==== Data for analysis

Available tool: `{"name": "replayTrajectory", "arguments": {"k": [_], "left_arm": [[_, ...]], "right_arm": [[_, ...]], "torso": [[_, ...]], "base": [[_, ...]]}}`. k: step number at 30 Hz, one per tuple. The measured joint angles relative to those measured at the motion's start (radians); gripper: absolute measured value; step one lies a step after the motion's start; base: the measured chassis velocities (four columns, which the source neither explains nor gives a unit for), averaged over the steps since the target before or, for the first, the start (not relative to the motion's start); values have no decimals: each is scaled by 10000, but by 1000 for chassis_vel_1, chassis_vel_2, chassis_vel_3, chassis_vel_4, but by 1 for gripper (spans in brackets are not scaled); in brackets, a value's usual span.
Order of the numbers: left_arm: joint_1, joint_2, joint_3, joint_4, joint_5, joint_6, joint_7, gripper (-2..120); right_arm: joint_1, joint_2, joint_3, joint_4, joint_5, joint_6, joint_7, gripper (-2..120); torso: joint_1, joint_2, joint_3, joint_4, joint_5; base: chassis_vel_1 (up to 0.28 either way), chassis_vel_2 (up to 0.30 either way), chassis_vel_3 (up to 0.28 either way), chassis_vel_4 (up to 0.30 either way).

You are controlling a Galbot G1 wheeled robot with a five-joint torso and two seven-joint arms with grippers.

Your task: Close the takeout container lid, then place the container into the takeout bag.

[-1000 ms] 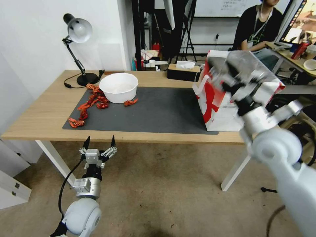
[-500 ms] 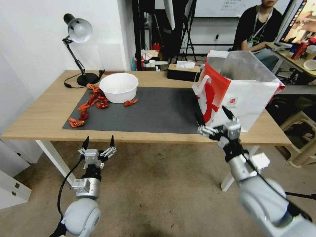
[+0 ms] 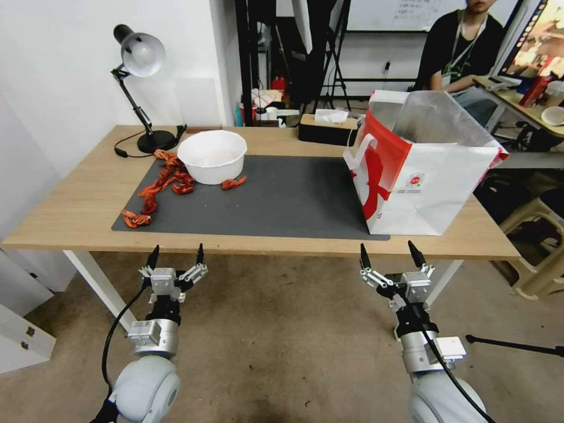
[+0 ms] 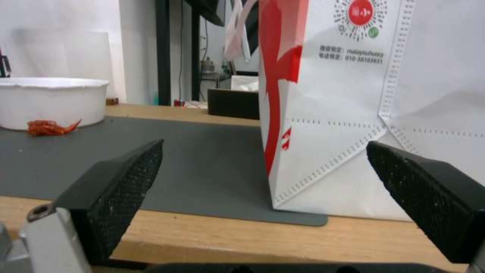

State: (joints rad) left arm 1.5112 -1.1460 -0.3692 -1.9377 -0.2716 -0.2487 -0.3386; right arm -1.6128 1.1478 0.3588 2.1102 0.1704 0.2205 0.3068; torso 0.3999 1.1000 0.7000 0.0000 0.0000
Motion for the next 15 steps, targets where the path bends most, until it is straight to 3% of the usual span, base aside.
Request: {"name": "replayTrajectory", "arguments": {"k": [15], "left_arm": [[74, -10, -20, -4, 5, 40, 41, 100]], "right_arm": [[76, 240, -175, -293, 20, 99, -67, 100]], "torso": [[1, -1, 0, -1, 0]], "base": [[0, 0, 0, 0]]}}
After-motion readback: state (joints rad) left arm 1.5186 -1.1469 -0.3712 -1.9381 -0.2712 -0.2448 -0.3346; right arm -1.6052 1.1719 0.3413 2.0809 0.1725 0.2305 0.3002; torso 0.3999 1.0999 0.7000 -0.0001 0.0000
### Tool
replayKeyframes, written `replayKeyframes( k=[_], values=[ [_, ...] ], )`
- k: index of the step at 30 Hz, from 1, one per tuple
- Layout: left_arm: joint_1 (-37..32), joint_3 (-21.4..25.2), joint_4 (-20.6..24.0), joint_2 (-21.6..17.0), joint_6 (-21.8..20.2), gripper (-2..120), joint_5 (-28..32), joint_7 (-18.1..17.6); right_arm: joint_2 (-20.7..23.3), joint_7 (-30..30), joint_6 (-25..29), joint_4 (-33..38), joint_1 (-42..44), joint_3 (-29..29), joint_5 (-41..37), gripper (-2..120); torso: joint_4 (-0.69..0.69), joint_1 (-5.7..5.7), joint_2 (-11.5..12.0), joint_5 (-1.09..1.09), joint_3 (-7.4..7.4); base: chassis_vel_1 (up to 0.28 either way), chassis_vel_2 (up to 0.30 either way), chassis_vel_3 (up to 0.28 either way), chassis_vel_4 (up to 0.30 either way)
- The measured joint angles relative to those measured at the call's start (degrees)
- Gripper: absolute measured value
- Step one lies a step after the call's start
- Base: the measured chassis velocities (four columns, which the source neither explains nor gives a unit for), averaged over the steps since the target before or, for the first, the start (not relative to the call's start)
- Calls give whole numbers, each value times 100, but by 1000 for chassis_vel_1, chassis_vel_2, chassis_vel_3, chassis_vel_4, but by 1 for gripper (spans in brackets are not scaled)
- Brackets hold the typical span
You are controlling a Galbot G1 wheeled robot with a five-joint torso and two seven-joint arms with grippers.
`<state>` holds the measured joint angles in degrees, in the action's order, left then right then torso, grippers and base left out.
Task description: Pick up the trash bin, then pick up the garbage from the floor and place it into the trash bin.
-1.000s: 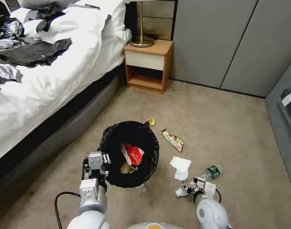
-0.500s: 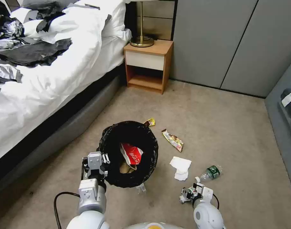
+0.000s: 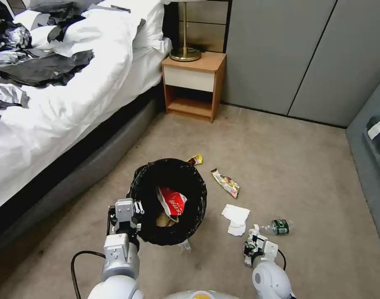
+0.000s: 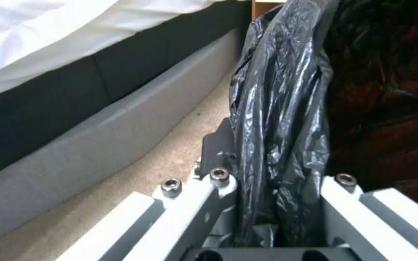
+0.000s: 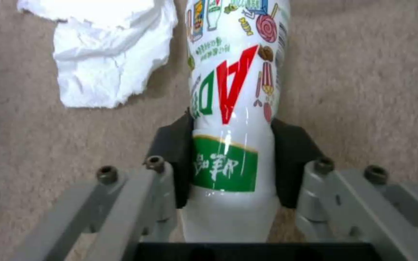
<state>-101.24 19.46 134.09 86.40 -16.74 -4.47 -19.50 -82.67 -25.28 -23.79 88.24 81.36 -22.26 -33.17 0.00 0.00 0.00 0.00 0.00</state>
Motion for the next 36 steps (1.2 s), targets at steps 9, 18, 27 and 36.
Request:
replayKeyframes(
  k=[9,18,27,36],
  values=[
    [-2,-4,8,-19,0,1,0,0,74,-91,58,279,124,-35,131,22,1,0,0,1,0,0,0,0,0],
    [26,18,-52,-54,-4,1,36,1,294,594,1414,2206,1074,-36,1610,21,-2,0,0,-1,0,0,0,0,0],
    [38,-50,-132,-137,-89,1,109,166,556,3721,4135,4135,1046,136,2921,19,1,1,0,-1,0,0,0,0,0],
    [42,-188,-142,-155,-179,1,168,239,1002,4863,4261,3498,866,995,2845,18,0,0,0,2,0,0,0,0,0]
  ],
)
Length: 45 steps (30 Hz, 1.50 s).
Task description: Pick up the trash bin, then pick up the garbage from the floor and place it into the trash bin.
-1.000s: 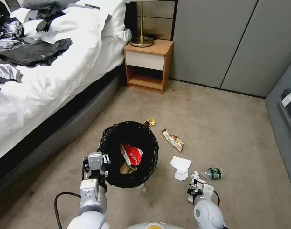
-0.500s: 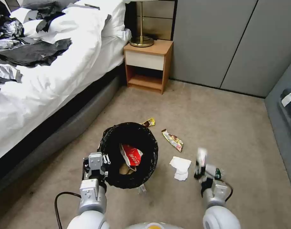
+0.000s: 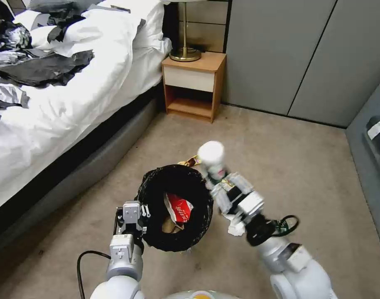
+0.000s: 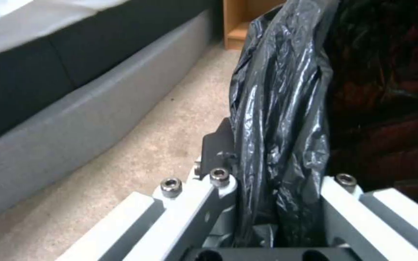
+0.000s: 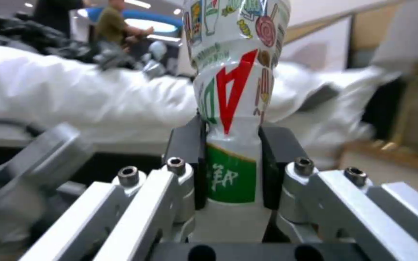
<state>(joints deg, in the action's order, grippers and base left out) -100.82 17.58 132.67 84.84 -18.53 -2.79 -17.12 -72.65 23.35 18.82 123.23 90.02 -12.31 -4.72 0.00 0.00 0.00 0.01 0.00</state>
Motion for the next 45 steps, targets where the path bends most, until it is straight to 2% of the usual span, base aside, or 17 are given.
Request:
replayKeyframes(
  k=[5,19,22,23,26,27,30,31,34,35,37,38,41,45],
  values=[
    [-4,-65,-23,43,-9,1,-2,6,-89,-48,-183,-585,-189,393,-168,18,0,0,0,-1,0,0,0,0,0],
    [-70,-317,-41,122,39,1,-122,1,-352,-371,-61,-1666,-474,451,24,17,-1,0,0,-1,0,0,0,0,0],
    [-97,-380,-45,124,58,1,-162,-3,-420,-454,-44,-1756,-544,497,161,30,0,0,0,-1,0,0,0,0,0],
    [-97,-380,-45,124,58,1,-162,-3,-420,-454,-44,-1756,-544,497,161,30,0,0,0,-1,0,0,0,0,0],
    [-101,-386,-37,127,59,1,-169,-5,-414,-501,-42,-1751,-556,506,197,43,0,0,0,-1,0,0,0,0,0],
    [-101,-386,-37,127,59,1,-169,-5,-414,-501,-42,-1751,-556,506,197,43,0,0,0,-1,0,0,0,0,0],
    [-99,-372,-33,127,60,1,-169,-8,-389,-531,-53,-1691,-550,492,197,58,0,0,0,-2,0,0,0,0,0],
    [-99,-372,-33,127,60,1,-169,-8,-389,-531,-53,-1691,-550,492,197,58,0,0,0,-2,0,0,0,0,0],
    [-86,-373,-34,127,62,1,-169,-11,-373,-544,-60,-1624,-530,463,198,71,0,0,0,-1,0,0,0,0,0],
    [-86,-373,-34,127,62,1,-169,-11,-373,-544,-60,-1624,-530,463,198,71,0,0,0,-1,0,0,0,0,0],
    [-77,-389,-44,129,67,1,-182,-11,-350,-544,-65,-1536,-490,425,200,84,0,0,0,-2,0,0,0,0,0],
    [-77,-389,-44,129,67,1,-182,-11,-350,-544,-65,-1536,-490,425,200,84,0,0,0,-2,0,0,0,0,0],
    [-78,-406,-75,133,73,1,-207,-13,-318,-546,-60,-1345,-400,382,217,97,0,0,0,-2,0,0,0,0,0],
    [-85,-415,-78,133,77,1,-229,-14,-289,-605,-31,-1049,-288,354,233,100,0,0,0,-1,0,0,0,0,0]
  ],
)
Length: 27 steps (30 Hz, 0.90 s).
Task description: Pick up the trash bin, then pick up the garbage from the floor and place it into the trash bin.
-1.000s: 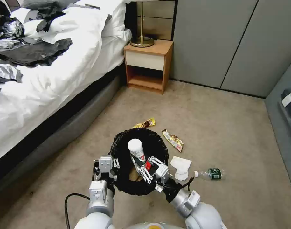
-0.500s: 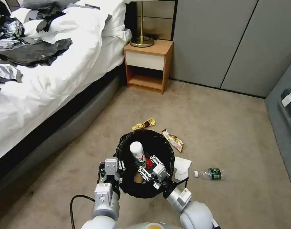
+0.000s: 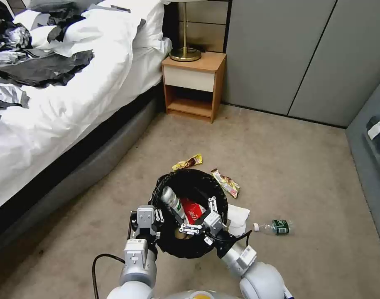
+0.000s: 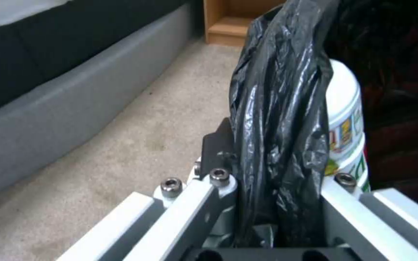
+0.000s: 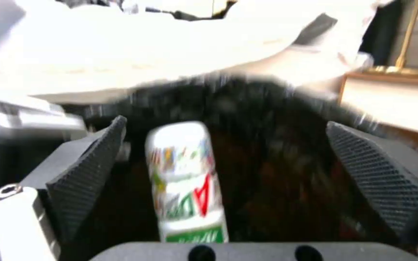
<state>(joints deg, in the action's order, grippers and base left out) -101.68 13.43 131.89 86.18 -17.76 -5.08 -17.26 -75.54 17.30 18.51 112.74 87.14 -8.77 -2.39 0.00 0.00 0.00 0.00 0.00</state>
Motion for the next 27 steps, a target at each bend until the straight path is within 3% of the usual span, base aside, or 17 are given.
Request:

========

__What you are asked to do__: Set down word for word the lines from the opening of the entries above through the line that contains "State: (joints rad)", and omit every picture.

__Task solution__:
Available tool: `{"name": "replayTrajectory", "arguments": {"k": [_], "left_arm": [[_, ...]], "right_arm": [[_, ...]], "torso": [[_, ...]], "base": [[_, ...]]}}`. k: step number at 30 Hz, one per tuple. The measured joint angles relative to those measured at the motion's start (radians); gripper: absolute measured value; step one lies a step after the motion's start; base: the measured chassis velocities (four columns, which the source neither explains nor gives a unit for), averaged over the steps since the target before or, for the first, the start (not relative to the motion's start); values have no decimals: each is scaled by 10000, but by 1000 for chassis_vel_1, chassis_vel_2, chassis_vel_3, chassis_vel_4, but by 1 for gripper (spans in brackets are not scaled); in brackets, a value's usual span.
Order of the numbers: left_arm: joint_1, joint_2, joint_3, joint_4, joint_5, joint_6, joint_7, gripper (-2..120); right_arm: joint_1, joint_2, joint_3, joint_4, joint_5, joint_6, joint_7, gripper (-2..120); torso: joint_1, joint_2, joint_3, joint_4, joint_5; base: chassis_vel_1 (up to 0.28 either way), chassis_vel_2 (up to 0.30 either way), chassis_vel_3 (up to 0.28 either way), chassis_vel_4 (up to 0.30 either way).

You are controlling a Galbot G1 wheeled robot with a five-joint torso and two seven-joint arms with grippers.

Your task: Close the takeout container lid, then place the container into the takeout bag.

[-1000 ms] 
[-500 ms] 
[+0 ms] 
[+0 ms] 

State: (joints rad) left arm 1.5112 -1.1460 -0.3692 -1.9377 -0.2716 -0.2487 -0.3386; right arm -1.6128 1.1478 0.3588 2.1102 0.1704 0.2205 0.3068; torso 0.3999 1.1000 0.7000 0.0000 0.0000

The exercise output is complete.